YOUR ASSIGNMENT:
Could you return the data that follows exactly, minus the images?

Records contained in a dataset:
· · · · ·

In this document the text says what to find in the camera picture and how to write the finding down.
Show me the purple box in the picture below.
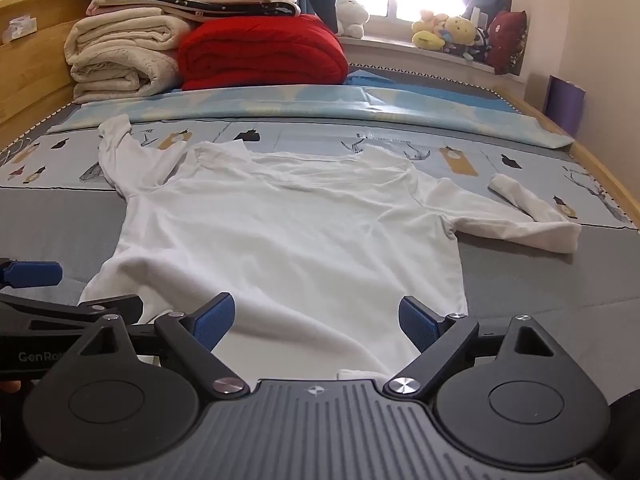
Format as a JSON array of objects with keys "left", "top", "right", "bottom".
[{"left": 544, "top": 75, "right": 586, "bottom": 137}]

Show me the red folded blanket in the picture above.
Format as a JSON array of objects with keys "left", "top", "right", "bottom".
[{"left": 177, "top": 14, "right": 350, "bottom": 92}]

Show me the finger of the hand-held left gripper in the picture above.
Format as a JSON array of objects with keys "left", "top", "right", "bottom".
[
  {"left": 0, "top": 258, "right": 64, "bottom": 291},
  {"left": 0, "top": 293, "right": 144, "bottom": 335}
]

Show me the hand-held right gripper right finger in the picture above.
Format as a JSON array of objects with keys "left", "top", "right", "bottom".
[{"left": 382, "top": 295, "right": 558, "bottom": 402}]

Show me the small clear box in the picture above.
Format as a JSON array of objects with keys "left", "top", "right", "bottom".
[{"left": 2, "top": 16, "right": 39, "bottom": 44}]

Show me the wooden bed frame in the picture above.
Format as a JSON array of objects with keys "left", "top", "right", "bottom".
[{"left": 0, "top": 0, "right": 640, "bottom": 233}]

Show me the cream folded blanket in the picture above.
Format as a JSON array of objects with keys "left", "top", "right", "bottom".
[{"left": 65, "top": 11, "right": 197, "bottom": 106}]

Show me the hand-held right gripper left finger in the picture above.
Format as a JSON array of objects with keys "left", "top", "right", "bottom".
[{"left": 77, "top": 291, "right": 252, "bottom": 402}]

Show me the striped plush toy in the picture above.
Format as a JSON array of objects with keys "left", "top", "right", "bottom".
[{"left": 469, "top": 24, "right": 495, "bottom": 64}]

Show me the windowsill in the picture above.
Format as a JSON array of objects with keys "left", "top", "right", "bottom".
[{"left": 340, "top": 34, "right": 527, "bottom": 84}]

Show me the white long-sleeve shirt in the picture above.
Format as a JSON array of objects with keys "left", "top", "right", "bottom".
[{"left": 80, "top": 114, "right": 582, "bottom": 382}]

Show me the white plush toy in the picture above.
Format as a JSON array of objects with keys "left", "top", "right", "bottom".
[{"left": 333, "top": 0, "right": 371, "bottom": 39}]

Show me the pastel plush toy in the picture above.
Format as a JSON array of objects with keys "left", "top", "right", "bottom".
[{"left": 411, "top": 9, "right": 451, "bottom": 51}]

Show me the dark red pillow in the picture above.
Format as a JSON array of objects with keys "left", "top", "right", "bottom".
[{"left": 487, "top": 9, "right": 529, "bottom": 77}]

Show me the light blue quilt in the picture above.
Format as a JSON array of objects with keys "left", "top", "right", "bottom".
[{"left": 49, "top": 70, "right": 575, "bottom": 150}]

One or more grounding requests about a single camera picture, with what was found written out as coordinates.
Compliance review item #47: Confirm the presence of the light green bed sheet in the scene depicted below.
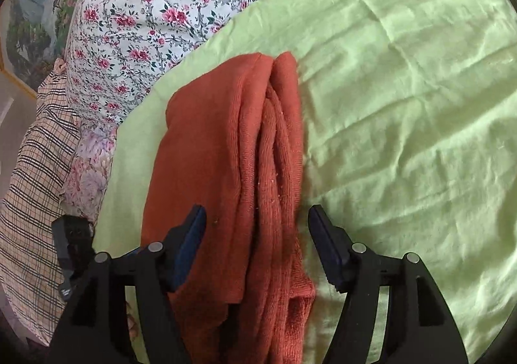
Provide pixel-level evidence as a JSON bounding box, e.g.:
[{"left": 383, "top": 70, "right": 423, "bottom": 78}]
[{"left": 97, "top": 0, "right": 517, "bottom": 364}]

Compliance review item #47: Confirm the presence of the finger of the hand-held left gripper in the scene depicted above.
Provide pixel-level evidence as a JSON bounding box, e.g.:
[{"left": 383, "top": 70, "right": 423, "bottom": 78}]
[{"left": 52, "top": 215, "right": 94, "bottom": 301}]

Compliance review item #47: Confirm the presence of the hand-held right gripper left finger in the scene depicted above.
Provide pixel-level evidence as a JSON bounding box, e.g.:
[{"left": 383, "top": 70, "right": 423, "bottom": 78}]
[{"left": 50, "top": 205, "right": 207, "bottom": 364}]

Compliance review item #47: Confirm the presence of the white pink floral quilt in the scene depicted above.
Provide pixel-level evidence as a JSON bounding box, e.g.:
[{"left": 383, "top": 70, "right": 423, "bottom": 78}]
[{"left": 65, "top": 0, "right": 380, "bottom": 126}]

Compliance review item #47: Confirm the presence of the pink peony print pillow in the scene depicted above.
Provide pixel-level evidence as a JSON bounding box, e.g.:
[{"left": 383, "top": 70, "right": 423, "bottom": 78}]
[{"left": 60, "top": 123, "right": 119, "bottom": 227}]

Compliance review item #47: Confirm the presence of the beige plaid blanket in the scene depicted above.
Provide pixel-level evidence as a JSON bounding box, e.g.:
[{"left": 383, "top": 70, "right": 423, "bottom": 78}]
[{"left": 0, "top": 61, "right": 95, "bottom": 348}]

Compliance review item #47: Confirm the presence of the rust orange knit sweater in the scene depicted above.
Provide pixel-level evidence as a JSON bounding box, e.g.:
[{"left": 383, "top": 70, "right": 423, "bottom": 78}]
[{"left": 141, "top": 51, "right": 316, "bottom": 364}]

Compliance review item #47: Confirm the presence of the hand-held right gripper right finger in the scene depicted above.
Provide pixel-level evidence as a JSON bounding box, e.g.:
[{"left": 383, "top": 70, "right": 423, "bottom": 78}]
[{"left": 308, "top": 205, "right": 469, "bottom": 364}]

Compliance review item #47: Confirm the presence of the framed landscape wall picture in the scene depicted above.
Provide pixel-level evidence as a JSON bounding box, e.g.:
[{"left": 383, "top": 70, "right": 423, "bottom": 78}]
[{"left": 0, "top": 0, "right": 118, "bottom": 100}]

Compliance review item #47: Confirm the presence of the person's left hand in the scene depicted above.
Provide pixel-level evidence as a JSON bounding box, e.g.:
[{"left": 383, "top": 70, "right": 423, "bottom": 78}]
[{"left": 124, "top": 299, "right": 139, "bottom": 338}]

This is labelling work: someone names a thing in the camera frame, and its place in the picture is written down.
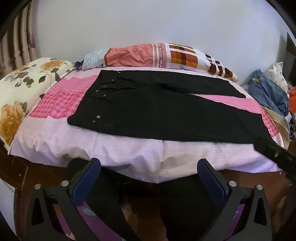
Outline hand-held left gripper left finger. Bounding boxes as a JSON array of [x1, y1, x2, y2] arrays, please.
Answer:
[[26, 158, 130, 241]]

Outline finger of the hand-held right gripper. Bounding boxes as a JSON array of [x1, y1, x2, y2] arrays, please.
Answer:
[[254, 136, 296, 181]]

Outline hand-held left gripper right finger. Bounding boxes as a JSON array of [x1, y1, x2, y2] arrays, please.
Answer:
[[197, 159, 272, 241]]

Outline black pants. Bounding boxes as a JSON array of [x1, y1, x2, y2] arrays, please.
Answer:
[[67, 70, 276, 145]]

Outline beige cloth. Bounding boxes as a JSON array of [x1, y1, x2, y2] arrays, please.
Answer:
[[261, 105, 291, 149]]

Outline pink checked bedsheet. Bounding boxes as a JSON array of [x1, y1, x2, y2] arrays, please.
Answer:
[[10, 66, 284, 184]]

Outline blue plaid cloth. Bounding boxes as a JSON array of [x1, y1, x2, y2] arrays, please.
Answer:
[[248, 69, 291, 121]]

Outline white floral cloth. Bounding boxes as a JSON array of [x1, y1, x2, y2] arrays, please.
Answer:
[[265, 61, 292, 93]]

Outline white yellow floral pillow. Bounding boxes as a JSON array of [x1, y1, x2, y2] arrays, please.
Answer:
[[0, 58, 76, 156]]

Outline orange checked pillow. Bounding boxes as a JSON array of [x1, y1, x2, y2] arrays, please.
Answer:
[[82, 43, 238, 82]]

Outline striped floral curtain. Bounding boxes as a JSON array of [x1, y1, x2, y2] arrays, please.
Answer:
[[0, 0, 39, 80]]

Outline brown wooden bed frame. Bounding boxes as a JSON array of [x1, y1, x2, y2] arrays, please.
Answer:
[[0, 139, 290, 232]]

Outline dark wooden frame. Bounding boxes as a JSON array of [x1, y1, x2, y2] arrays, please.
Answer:
[[283, 32, 296, 87]]

· · · · ·

ANSWER TO THE PROBLEM:
In this document the text says what to find in the camera picture and how to write the finding down.
Show me the purple box in the picture below.
Format as a JSON array of objects with keys "left", "top", "right", "bottom".
[{"left": 544, "top": 75, "right": 586, "bottom": 137}]

Show me the red folded blanket in the picture above.
Format as a JSON array of objects with keys "left", "top", "right", "bottom".
[{"left": 177, "top": 14, "right": 350, "bottom": 92}]

Show me the finger of the hand-held left gripper in the picture above.
Format as a JSON array of objects with keys "left", "top", "right", "bottom".
[
  {"left": 0, "top": 258, "right": 64, "bottom": 291},
  {"left": 0, "top": 293, "right": 144, "bottom": 335}
]

Show me the hand-held right gripper right finger in the picture above.
Format as a JSON array of objects with keys "left", "top", "right", "bottom".
[{"left": 382, "top": 295, "right": 558, "bottom": 402}]

Show me the small clear box in the picture above.
Format as a JSON array of objects with keys "left", "top", "right", "bottom".
[{"left": 2, "top": 16, "right": 39, "bottom": 44}]

Show me the wooden bed frame in the picture above.
Format as a JSON array of objects with keys "left", "top", "right", "bottom".
[{"left": 0, "top": 0, "right": 640, "bottom": 233}]

Show me the cream folded blanket in the picture above.
Format as a JSON array of objects with keys "left", "top", "right", "bottom".
[{"left": 65, "top": 11, "right": 197, "bottom": 106}]

Show me the hand-held right gripper left finger in the picture above.
Format as a JSON array of objects with keys "left", "top", "right", "bottom".
[{"left": 77, "top": 291, "right": 252, "bottom": 402}]

Show me the striped plush toy in the picture above.
Format as a JSON array of objects with keys "left", "top", "right", "bottom".
[{"left": 469, "top": 24, "right": 495, "bottom": 64}]

Show me the windowsill in the picture above.
Format as a JSON array of objects with keys "left", "top", "right", "bottom".
[{"left": 340, "top": 34, "right": 527, "bottom": 84}]

Show me the white long-sleeve shirt in the picture above.
Format as a JSON array of objects with keys "left", "top", "right", "bottom".
[{"left": 80, "top": 114, "right": 582, "bottom": 382}]

Show me the white plush toy in the picture above.
Format as a JSON array of objects with keys "left", "top", "right", "bottom".
[{"left": 333, "top": 0, "right": 371, "bottom": 39}]

Show me the pastel plush toy in the picture above.
Format as a JSON array of objects with keys "left", "top", "right", "bottom".
[{"left": 411, "top": 9, "right": 451, "bottom": 51}]

Show me the dark red pillow in the picture above.
Format as a JSON array of objects with keys "left", "top", "right", "bottom".
[{"left": 487, "top": 9, "right": 529, "bottom": 77}]

Show me the light blue quilt in the picture above.
Format as a JSON array of objects with keys "left", "top", "right", "bottom".
[{"left": 49, "top": 70, "right": 575, "bottom": 150}]

One or more grounding requests about a single camera picture, with what was found written out as coordinates.
Compliance review item #47: Confirm the presence of the light green bed sheet in the scene depicted below.
Provide pixel-level evidence as a JSON bounding box, e.g.:
[{"left": 383, "top": 70, "right": 423, "bottom": 78}]
[{"left": 97, "top": 0, "right": 517, "bottom": 364}]

Compliance review item #47: Confirm the presence of the finger of the hand-held left gripper in the scene depicted above.
Provide pixel-level evidence as a JSON bounding box, e.g.:
[{"left": 383, "top": 70, "right": 423, "bottom": 78}]
[{"left": 52, "top": 215, "right": 94, "bottom": 301}]

Compliance review item #47: Confirm the presence of the hand-held right gripper left finger in the scene depicted above.
Provide pixel-level evidence as a JSON bounding box, e.g.:
[{"left": 383, "top": 70, "right": 423, "bottom": 78}]
[{"left": 50, "top": 205, "right": 207, "bottom": 364}]

Compliance review item #47: Confirm the presence of the white pink floral quilt in the scene depicted above.
Provide pixel-level evidence as a JSON bounding box, e.g.:
[{"left": 383, "top": 70, "right": 423, "bottom": 78}]
[{"left": 65, "top": 0, "right": 380, "bottom": 126}]

Compliance review item #47: Confirm the presence of the pink peony print pillow in the scene depicted above.
Provide pixel-level evidence as a JSON bounding box, e.g.:
[{"left": 383, "top": 70, "right": 423, "bottom": 78}]
[{"left": 60, "top": 123, "right": 119, "bottom": 227}]

Compliance review item #47: Confirm the presence of the beige plaid blanket in the scene depicted above.
Provide pixel-level evidence as a JSON bounding box, e.g.:
[{"left": 383, "top": 70, "right": 423, "bottom": 78}]
[{"left": 0, "top": 61, "right": 95, "bottom": 348}]

Compliance review item #47: Confirm the presence of the rust orange knit sweater in the scene depicted above.
Provide pixel-level evidence as a JSON bounding box, e.g.:
[{"left": 383, "top": 70, "right": 423, "bottom": 78}]
[{"left": 141, "top": 51, "right": 316, "bottom": 364}]

Compliance review item #47: Confirm the presence of the hand-held right gripper right finger in the scene depicted above.
Provide pixel-level evidence as a JSON bounding box, e.g.:
[{"left": 383, "top": 70, "right": 423, "bottom": 78}]
[{"left": 308, "top": 205, "right": 469, "bottom": 364}]

Compliance review item #47: Confirm the presence of the framed landscape wall picture in the scene depicted above.
Provide pixel-level evidence as a JSON bounding box, e.g.:
[{"left": 383, "top": 70, "right": 423, "bottom": 78}]
[{"left": 0, "top": 0, "right": 118, "bottom": 100}]

Compliance review item #47: Confirm the presence of the person's left hand in the scene depicted above.
Provide pixel-level evidence as a JSON bounding box, e.g.:
[{"left": 383, "top": 70, "right": 423, "bottom": 78}]
[{"left": 124, "top": 299, "right": 139, "bottom": 338}]

This is labelling work: someone names a thing in the camera frame, and its place in the picture is written down.
Outline hand-held left gripper left finger. Bounding boxes as a JSON array of [x1, y1, x2, y2] arrays, please.
Answer:
[[26, 158, 130, 241]]

Outline finger of the hand-held right gripper. Bounding boxes as a JSON array of [x1, y1, x2, y2] arrays, please.
Answer:
[[254, 136, 296, 181]]

Outline hand-held left gripper right finger. Bounding boxes as a JSON array of [x1, y1, x2, y2] arrays, please.
Answer:
[[197, 159, 272, 241]]

Outline black pants. Bounding boxes as a JSON array of [x1, y1, x2, y2] arrays, please.
Answer:
[[67, 70, 276, 145]]

Outline beige cloth. Bounding boxes as a JSON array of [x1, y1, x2, y2] arrays, please.
Answer:
[[261, 105, 291, 149]]

Outline pink checked bedsheet. Bounding boxes as a JSON array of [x1, y1, x2, y2] arrays, please.
Answer:
[[10, 66, 284, 184]]

Outline blue plaid cloth. Bounding boxes as a JSON array of [x1, y1, x2, y2] arrays, please.
Answer:
[[248, 69, 291, 121]]

Outline white floral cloth. Bounding boxes as a JSON array of [x1, y1, x2, y2] arrays, please.
Answer:
[[265, 61, 292, 93]]

Outline white yellow floral pillow. Bounding boxes as a JSON array of [x1, y1, x2, y2] arrays, please.
Answer:
[[0, 58, 76, 156]]

Outline orange checked pillow. Bounding boxes as a JSON array of [x1, y1, x2, y2] arrays, please.
Answer:
[[82, 43, 238, 82]]

Outline striped floral curtain. Bounding boxes as a JSON array of [x1, y1, x2, y2] arrays, please.
Answer:
[[0, 0, 39, 80]]

Outline brown wooden bed frame. Bounding boxes as a JSON array of [x1, y1, x2, y2] arrays, please.
Answer:
[[0, 139, 290, 232]]

Outline dark wooden frame. Bounding boxes as a JSON array of [x1, y1, x2, y2] arrays, please.
Answer:
[[283, 32, 296, 87]]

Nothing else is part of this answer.